Amour condense deux nouvelles de Tibor Déry, inspirées elles-mêmes de sa vie et qui sont des témoignages de son rejet du communisme hongrois alors qu’il fut un proche du Parti. Le film est d’abord un magnifique portrait de femmes. D’abord Luca (Mari Törõcsik vue dans Silence et cri de Miklos Jancso), jeune fille en lutte, qui cache au plus profond d’elle les tourments qui l’accablent et qui affiche constamment une vigueur qui n’est qu’une façade qu’elle oppose au régime. Aux mensonges d’Etat elle substitue, avec la complicité de la servante Irén, des mensonge familiaux qui tendent à protéger ceux que l’on aime, à savoir János, le mari absent, à travers sa mère malade, interprétée par la grande actrice hongroise Lili Darvas. C’est toute la beauté de ce film, cette manière de nous montrer comment sous l’acharnement d’un régime à détruire les individus, l’amour et la fidélité continuent à lier les hommes. A la dureté du régime s’opposent des petites résistances intimes, des actes désintéressés de solidarité, de protection des plus faibles. Si la révolution semble impossible, on peut toujours essayer de protéger ses proches. Si Makk nous montre des amis infidèles qui ferment la porte à Luca par peur de se faire arrêter, le cinéaste ne les condamne pas mais essaye de nous montrer combien il est dur de résister, combien on doit sacrifier pour tenter de faire refleurir la liberté. Au quotidien, Luca subie les brimades. Son appartement est confisqué, ses meubles également, son emploi est sur la sellette. Sans avoir commis de crime, elle est mise au banc de la société. Makk parvient à nous montrer que malgré la rigueur des régimes coercitifs, l’humanisme et la fraternité parviennent à survivre.
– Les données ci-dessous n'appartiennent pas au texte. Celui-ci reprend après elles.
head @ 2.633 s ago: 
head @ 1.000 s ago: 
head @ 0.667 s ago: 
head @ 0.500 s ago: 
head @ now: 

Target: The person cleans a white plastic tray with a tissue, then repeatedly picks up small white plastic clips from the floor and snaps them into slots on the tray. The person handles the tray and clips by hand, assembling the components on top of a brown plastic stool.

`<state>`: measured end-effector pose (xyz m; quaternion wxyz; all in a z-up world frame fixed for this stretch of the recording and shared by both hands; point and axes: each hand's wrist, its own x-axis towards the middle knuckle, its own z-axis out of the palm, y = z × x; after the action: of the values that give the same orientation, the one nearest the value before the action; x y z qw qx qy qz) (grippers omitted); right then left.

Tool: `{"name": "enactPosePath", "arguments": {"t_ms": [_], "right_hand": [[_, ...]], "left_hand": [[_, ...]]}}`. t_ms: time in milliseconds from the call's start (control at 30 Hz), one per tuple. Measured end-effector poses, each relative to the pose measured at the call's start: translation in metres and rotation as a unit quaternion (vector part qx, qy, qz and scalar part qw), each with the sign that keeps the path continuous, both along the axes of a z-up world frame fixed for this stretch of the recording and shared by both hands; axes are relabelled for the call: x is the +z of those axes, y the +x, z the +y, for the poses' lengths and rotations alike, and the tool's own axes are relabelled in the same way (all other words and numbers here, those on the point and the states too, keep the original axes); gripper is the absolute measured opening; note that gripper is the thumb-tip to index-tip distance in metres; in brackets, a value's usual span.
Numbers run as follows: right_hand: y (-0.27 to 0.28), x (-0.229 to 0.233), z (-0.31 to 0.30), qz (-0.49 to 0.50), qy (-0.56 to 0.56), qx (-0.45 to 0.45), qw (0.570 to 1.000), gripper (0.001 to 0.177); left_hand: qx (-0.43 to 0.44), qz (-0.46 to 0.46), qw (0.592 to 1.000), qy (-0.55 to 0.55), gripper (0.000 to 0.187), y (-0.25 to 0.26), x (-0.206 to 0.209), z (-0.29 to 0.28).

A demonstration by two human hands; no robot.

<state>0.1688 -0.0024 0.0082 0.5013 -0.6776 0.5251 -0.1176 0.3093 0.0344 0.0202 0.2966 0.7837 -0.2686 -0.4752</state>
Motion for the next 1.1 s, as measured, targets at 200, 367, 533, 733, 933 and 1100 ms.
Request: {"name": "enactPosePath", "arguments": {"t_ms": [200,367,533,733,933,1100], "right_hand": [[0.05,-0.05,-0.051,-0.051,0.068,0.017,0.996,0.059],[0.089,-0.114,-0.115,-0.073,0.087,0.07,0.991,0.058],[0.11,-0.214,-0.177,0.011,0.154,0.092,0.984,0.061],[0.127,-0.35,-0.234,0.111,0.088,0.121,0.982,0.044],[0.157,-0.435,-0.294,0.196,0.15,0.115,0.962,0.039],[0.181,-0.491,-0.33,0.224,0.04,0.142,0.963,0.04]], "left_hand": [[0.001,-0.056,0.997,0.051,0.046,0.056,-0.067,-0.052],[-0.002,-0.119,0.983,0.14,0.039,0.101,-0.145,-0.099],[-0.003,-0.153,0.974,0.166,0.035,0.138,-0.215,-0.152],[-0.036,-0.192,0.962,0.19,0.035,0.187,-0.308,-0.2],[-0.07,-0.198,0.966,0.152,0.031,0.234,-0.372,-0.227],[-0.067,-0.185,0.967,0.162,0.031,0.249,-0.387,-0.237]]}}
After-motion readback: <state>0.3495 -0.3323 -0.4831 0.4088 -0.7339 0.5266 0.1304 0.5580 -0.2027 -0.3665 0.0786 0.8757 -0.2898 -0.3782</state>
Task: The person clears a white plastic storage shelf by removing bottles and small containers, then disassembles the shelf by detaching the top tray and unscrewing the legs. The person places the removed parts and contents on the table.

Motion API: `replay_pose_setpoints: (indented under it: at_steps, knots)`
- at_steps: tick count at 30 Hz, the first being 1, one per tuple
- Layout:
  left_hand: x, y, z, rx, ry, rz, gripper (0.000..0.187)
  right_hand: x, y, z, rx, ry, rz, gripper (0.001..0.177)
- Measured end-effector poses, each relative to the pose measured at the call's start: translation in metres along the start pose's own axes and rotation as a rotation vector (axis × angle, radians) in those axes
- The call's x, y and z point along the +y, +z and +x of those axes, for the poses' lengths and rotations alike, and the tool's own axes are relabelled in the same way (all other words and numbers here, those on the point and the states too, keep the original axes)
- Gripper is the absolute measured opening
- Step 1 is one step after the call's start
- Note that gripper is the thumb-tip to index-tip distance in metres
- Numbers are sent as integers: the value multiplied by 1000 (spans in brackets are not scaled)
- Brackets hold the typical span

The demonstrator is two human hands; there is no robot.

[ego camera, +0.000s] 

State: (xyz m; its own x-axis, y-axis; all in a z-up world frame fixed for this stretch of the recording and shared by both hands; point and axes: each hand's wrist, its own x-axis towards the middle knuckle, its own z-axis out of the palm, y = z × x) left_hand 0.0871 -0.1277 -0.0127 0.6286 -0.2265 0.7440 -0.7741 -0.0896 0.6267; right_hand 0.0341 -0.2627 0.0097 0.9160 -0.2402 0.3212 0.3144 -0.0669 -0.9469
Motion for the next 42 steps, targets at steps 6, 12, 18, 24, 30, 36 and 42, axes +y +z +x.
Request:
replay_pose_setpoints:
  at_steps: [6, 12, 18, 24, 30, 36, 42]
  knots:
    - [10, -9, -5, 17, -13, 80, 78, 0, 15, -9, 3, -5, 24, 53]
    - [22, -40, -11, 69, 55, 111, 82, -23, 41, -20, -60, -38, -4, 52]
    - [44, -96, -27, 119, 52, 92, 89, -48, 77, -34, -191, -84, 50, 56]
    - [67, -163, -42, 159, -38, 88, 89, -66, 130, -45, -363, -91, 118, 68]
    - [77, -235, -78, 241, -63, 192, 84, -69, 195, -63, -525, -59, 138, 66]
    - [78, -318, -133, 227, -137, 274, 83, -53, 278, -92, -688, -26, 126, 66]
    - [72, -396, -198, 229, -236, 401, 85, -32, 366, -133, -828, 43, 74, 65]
Amour est également un magnifique portrait de la vieillesse, Makk pliant son film aux rêveries et aux espoirs de la vieille dame. Le film s’ouvre sur des instantanés, des souvenirs épars qui reviennent rythmer le film au gré des flottements méditatifs de la belle-mère de Luca. La vie de cette vieille dame est en morceaux, c’est un puzzle de souvenirs qui s’entremêlent et d’instants présents qui s’évaporent. Parfois ses phrases sont coupées alors que son esprit vagabonde et quitte le quotidien, parfois la description réaliste d’un instant présent glisse vers les souvenirs où vers ce qu’elle imagine des (fausses) lettres de son fils. Ce montage savant répond à des scènes quotidiennes naturalistes. Makk marque ainsi la frontière entre ce qui est inaliénable (le monde intérieur de chacun, les souvenirs, les rêves) et un quotidien soumis au diktat d’un régime totalitaire. Un film magnifique au noir et blanc splendide, aux acteurs sensibles et justes. A découvrir de toute urgence.

Clavis Films
84 mn
Zone 0
DVD 9
Menus et Chapîtrage fixes et musicaux
Format cinéma : 1.66 : 1
Format vidéo
: 4/3
Langues : Hongrois Mono 2.0 / Français 5.1
Sous titres : Français / Anglais

Un master très propre doublé d’une compression impeccable : Clavis Films nous propose Amour dans d’excellentes conditions. Le noir et blanc est superbe, les contrastes relevés. Cà et là, quelques défauts minimes de compression sont sensibles mais n’hypothèquent en rien a qualité d’ensemble. La piste sonore est également très propre. Parfois le nettoyage donne un effet un peu trop métallique. Le côté dénudé de l’ambiance sonore doit être due elle à un travail de post-synchronisation.

Le Film est vendu à l'unité ou dans un coffret regroupant deux autres incontournables du cinéma hongrois : Journal intime (Marta Meszaros) et Un Petit carrousel de fête (Zoltan Fabri), deux titres sur lesquels nous reviendront prochainement.